### What to do
Every line below that holds the string "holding" should be copied out.

*** Block opens ***

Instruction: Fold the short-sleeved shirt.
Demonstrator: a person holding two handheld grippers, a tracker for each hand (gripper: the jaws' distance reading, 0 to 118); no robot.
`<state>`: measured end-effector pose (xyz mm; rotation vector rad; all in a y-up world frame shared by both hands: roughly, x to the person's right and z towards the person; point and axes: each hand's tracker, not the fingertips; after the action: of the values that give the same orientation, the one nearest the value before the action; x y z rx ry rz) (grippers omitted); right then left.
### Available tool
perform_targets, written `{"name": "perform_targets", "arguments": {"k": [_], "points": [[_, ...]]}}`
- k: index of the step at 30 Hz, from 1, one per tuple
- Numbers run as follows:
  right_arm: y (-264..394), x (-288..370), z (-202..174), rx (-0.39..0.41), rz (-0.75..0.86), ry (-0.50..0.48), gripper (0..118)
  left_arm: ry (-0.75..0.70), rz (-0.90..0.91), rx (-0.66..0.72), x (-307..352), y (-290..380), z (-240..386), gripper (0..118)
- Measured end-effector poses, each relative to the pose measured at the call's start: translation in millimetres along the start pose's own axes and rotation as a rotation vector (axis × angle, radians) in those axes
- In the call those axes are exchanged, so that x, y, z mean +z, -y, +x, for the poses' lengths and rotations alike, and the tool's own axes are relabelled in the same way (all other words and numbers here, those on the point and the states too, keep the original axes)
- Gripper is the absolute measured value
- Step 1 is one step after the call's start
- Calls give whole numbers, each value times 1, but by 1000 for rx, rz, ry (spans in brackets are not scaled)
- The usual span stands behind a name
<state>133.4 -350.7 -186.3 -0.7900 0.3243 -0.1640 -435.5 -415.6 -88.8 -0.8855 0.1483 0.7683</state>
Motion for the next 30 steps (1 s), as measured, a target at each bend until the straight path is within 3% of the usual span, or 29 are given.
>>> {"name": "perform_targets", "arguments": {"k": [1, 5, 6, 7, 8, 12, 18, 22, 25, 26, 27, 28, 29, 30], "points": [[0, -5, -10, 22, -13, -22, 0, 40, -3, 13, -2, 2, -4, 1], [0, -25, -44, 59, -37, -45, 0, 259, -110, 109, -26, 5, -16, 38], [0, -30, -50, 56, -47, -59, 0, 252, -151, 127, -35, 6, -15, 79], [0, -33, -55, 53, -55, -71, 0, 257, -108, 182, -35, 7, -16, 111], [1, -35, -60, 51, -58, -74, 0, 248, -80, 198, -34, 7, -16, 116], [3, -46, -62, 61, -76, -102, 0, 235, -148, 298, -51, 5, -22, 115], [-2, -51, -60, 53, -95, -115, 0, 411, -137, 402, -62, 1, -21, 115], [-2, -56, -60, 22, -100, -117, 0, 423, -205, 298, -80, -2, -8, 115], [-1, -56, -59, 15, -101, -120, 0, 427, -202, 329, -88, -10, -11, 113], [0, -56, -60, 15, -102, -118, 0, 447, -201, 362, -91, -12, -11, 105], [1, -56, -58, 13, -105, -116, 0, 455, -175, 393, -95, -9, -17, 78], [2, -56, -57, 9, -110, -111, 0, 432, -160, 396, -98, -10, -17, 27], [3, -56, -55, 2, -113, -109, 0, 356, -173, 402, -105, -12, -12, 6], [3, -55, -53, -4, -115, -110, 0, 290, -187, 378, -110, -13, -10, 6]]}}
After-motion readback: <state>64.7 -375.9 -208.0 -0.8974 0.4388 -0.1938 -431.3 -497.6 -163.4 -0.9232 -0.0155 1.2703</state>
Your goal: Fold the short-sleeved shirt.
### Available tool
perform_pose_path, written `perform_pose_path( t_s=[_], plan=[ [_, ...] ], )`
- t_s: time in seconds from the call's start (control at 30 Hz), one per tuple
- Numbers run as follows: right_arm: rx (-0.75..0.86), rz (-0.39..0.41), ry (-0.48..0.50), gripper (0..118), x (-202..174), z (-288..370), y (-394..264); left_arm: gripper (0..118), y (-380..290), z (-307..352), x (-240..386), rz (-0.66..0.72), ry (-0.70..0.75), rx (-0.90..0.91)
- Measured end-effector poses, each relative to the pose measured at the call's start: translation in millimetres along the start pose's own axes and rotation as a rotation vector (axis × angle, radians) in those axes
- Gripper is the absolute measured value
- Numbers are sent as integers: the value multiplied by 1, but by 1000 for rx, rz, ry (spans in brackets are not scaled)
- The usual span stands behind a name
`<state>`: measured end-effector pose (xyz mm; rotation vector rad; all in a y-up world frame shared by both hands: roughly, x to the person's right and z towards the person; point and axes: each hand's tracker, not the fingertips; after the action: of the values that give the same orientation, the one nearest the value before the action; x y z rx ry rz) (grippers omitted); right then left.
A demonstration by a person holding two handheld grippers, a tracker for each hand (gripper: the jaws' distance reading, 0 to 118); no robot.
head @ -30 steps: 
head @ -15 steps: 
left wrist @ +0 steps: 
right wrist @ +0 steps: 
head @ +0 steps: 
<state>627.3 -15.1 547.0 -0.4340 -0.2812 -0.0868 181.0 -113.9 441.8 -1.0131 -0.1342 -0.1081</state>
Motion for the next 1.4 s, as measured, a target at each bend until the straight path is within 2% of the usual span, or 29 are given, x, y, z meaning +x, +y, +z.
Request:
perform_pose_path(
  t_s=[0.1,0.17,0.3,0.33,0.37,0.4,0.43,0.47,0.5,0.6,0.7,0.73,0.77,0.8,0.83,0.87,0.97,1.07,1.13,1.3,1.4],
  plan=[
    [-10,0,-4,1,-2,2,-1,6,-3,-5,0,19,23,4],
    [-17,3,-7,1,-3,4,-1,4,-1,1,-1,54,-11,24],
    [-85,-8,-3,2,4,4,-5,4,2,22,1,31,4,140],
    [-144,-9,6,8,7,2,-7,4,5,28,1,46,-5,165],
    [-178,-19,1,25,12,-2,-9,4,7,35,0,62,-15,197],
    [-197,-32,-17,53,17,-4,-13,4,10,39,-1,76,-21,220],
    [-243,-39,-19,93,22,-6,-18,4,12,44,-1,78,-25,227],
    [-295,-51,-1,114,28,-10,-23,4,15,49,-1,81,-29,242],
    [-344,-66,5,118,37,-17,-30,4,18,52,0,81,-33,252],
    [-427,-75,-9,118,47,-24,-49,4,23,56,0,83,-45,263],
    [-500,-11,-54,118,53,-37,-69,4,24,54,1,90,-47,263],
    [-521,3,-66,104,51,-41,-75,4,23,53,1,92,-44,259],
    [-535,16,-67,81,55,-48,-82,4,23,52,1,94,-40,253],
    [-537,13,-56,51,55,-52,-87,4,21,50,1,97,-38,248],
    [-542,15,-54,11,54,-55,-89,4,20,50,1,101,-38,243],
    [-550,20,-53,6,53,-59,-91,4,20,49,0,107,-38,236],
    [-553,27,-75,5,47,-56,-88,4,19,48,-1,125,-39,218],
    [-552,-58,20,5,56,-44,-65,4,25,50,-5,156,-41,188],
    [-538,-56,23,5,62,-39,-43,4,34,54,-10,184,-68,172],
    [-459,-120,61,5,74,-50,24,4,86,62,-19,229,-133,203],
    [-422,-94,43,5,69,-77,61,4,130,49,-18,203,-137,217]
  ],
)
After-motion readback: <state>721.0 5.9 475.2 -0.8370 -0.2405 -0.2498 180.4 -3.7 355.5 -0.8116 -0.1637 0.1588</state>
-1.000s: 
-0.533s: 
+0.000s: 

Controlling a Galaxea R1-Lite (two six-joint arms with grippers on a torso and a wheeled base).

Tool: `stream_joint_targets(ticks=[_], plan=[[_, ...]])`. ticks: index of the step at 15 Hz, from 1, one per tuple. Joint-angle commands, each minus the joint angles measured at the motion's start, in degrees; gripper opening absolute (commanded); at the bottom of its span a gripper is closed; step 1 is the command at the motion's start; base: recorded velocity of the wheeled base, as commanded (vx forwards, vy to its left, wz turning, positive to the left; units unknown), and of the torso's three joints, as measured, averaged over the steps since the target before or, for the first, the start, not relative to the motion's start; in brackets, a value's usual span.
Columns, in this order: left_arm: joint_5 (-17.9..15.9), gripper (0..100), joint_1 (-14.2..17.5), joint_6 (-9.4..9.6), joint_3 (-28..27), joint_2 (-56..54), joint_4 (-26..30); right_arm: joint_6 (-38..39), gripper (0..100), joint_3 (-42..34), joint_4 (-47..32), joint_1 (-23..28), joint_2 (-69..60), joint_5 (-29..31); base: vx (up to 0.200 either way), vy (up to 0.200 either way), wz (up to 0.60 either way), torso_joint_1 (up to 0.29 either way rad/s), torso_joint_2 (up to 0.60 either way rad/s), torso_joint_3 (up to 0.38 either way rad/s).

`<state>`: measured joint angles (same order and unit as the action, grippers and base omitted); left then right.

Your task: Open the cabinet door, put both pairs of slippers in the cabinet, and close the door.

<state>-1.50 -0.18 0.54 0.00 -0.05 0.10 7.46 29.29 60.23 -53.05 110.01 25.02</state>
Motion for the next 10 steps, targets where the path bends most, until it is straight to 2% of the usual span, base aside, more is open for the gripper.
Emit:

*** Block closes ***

### Solution
Demonstrator: a person holding two handheld grippers, a tracker for each hand (gripper: the jaws' distance reading, 0 to 118); no robot.
A demonstration by a person holding two handheld grippers, a tracker for each hand (gripper: the jaws' distance reading, 0 to 118); no robot.

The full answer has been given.